Task goal
Scan the entries for the word "camera", and copy every line where it appears.

Material for this exercise
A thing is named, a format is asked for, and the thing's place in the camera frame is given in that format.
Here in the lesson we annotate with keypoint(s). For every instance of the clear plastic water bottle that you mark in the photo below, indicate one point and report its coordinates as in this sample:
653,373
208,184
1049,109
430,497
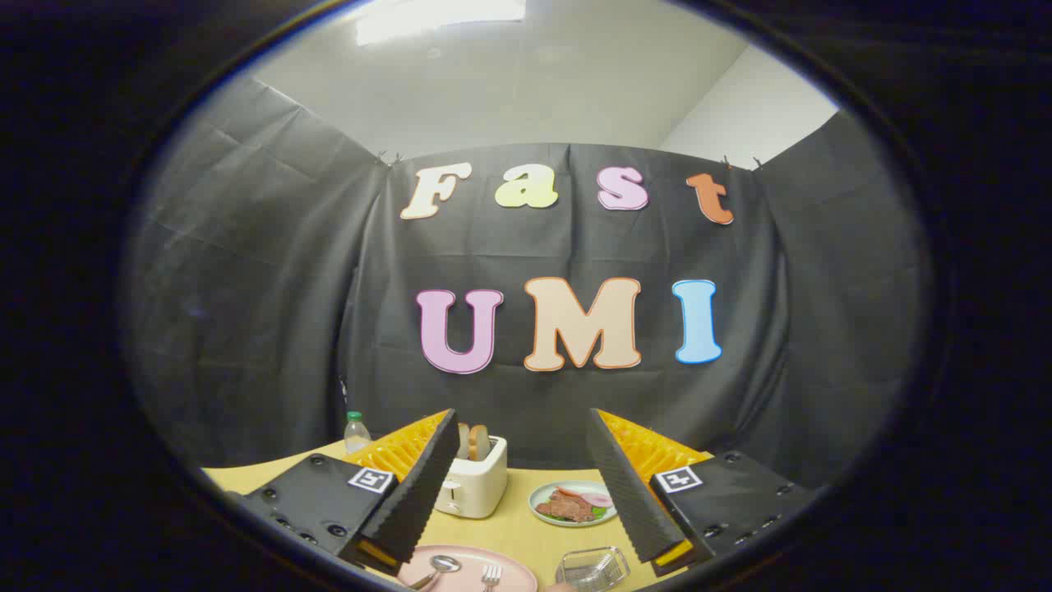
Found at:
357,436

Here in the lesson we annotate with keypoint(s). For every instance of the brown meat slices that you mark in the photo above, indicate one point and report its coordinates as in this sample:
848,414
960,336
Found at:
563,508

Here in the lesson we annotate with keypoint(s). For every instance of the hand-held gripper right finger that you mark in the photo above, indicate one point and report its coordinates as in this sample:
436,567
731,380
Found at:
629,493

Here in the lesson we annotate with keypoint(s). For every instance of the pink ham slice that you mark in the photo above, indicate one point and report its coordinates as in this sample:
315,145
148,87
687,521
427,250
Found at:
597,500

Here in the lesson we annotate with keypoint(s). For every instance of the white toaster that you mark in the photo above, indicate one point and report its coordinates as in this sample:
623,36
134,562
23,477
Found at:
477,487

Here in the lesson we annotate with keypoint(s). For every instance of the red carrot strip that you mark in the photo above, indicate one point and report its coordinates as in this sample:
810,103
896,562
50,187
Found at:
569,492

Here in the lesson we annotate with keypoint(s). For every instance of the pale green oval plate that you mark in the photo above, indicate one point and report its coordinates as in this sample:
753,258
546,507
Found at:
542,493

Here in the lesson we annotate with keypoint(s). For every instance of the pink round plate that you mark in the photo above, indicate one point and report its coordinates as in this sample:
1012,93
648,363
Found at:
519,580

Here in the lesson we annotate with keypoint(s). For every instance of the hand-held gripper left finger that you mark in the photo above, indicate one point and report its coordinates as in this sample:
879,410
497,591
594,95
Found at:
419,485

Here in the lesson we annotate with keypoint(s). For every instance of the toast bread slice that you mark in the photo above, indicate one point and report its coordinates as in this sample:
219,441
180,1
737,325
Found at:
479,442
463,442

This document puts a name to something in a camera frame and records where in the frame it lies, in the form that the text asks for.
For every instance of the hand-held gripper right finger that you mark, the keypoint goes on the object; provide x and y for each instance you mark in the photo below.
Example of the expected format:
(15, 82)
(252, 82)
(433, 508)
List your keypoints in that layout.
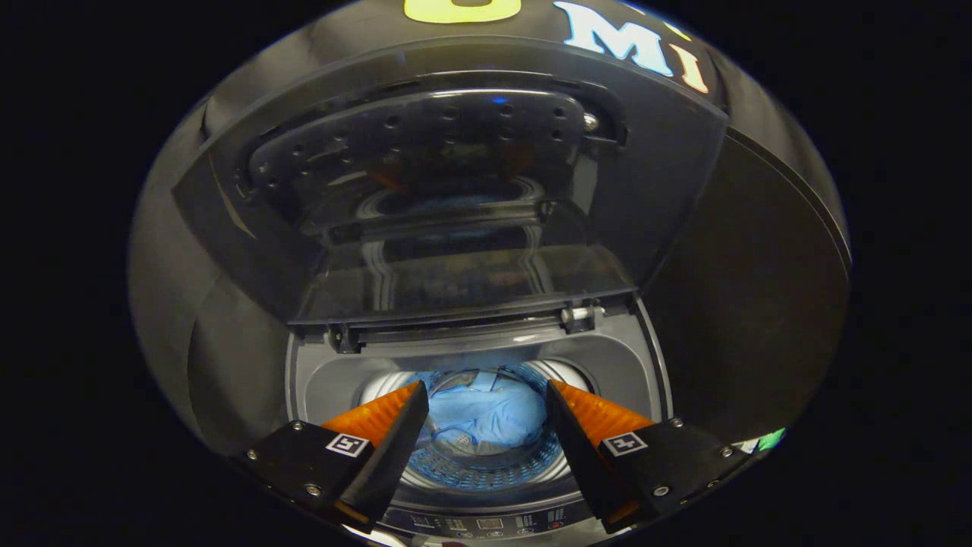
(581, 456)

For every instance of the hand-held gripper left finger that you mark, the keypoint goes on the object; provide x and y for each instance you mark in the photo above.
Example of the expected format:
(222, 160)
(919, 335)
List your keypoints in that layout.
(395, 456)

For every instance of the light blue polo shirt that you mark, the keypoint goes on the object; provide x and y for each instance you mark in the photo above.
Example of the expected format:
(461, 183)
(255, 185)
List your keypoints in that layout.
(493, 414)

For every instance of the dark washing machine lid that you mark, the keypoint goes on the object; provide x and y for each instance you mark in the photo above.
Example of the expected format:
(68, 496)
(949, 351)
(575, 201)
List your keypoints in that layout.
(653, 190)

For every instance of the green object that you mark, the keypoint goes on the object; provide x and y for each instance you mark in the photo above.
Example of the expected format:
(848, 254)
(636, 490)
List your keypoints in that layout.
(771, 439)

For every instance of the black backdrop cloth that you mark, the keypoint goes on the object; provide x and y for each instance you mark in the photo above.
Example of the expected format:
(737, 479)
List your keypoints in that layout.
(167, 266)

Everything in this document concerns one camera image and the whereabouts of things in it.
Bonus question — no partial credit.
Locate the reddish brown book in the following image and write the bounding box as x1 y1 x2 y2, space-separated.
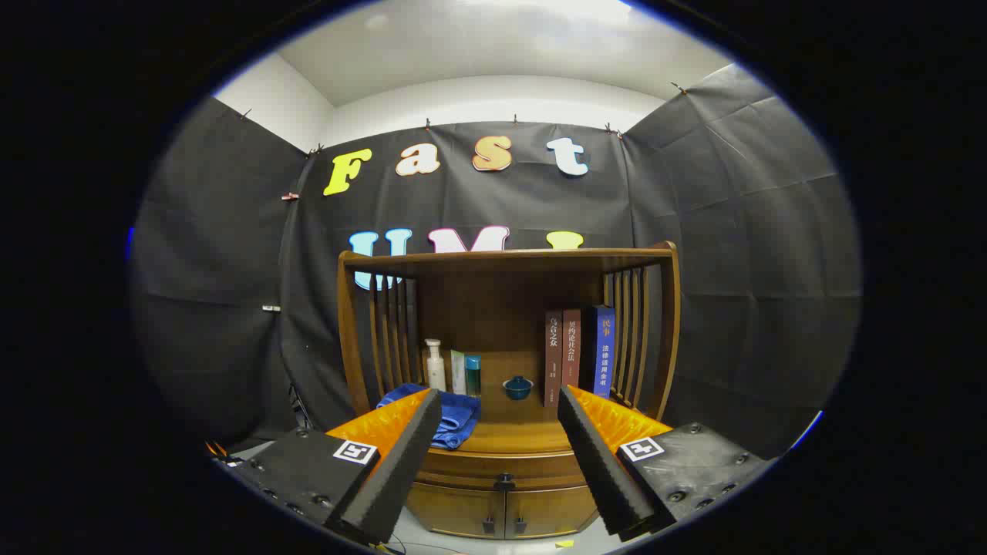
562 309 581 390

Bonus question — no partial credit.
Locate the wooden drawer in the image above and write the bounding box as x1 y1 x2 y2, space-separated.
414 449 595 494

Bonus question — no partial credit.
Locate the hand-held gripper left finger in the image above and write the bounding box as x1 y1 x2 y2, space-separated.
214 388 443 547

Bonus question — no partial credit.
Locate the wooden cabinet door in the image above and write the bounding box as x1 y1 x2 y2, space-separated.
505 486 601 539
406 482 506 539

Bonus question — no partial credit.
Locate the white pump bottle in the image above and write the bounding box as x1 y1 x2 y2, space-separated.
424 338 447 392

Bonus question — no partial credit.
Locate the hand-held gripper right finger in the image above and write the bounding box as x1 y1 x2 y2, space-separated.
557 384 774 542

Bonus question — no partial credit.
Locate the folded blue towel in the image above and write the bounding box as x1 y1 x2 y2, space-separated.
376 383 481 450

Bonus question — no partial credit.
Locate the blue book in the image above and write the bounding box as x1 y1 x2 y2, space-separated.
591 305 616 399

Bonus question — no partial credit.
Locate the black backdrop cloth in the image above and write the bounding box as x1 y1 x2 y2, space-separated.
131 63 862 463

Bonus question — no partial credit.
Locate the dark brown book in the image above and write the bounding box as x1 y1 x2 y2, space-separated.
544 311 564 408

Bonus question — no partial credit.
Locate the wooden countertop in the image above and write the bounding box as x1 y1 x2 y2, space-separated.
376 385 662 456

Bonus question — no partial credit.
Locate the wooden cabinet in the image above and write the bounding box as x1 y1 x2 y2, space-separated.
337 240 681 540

...

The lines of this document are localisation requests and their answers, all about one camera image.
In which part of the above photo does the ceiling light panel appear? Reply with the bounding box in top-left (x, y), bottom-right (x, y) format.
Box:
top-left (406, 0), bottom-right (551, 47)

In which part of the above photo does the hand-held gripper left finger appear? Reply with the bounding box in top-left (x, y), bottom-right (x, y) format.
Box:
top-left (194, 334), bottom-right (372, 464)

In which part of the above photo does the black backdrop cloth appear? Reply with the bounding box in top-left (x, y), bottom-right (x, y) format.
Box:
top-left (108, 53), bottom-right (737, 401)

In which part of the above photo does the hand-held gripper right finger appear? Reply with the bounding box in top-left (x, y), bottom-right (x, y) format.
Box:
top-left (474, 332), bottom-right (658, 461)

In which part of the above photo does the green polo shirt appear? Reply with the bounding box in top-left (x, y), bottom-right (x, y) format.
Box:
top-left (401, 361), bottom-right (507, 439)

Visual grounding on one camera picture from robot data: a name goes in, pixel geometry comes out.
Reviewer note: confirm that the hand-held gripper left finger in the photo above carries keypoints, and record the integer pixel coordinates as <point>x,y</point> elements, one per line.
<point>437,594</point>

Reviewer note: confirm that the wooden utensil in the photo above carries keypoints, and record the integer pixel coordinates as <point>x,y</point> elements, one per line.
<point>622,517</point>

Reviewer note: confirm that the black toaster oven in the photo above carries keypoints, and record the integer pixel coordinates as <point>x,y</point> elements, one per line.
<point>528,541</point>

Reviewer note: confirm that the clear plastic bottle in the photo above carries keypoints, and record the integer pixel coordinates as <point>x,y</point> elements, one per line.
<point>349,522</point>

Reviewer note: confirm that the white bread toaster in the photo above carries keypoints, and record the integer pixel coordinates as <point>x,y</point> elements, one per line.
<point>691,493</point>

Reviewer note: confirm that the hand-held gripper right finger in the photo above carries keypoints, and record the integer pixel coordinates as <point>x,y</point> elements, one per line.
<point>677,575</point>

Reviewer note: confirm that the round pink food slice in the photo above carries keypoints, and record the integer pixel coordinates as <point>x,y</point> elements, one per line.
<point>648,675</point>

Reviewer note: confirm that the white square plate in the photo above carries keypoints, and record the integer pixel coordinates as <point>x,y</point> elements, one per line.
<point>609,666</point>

Reply
A thing is named, a format is asked for, and the thing's place in the camera frame is given in that format.
This document puts a name to something in a camera frame and records where in the frame it lies, in the form that the text asks for.
Everything in this document concerns one camera image and the whereabouts of things in it.
The lines of this document are localisation requests and their answers, all about one camera image.
Visual grounding on one camera picture from robot data: a name goes in, pixel geometry comes out.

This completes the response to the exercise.